§ **Task description**
Which lines of the entries hold the string "segment"? Copy each one.

Given data: Begin

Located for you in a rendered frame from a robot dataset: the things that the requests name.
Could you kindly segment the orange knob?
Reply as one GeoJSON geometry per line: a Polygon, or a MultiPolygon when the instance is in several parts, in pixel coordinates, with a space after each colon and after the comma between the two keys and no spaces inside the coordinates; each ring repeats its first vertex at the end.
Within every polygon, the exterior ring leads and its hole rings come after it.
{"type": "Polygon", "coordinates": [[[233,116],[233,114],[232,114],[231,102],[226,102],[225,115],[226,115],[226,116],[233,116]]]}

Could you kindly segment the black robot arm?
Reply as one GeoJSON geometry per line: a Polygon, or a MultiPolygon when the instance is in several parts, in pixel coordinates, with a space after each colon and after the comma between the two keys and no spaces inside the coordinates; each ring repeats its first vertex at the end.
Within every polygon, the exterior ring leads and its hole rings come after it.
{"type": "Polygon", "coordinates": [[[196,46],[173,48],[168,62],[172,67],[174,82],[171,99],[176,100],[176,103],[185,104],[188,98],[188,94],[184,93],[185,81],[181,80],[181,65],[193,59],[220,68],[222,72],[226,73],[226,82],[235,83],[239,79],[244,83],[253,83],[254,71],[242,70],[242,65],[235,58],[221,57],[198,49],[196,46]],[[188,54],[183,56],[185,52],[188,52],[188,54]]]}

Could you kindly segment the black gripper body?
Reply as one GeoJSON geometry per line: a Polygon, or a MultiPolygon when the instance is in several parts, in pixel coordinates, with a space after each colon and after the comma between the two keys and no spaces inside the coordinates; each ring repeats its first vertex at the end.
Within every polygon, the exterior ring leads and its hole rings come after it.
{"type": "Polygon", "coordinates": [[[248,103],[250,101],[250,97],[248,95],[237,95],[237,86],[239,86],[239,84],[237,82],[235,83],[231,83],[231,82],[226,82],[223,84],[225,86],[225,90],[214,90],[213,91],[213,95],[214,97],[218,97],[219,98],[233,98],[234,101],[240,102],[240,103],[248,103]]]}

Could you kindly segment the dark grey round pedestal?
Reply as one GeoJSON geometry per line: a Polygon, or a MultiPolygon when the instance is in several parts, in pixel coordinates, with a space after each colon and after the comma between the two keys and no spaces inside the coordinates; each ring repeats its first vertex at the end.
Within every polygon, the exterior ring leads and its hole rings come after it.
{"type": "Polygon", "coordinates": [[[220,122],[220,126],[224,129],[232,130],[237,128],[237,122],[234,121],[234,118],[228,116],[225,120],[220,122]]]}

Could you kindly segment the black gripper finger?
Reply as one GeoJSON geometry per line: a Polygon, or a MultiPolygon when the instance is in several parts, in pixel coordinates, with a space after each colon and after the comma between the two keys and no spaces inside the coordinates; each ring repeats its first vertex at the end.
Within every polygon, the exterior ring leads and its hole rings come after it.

Given data: End

§ **Output of the exercise**
Could you kindly segment the orange knob?
Could you kindly segment the black robot arm?
Could you kindly segment the black gripper body?
Could you kindly segment the dark grey round pedestal?
Could you kindly segment the black gripper finger?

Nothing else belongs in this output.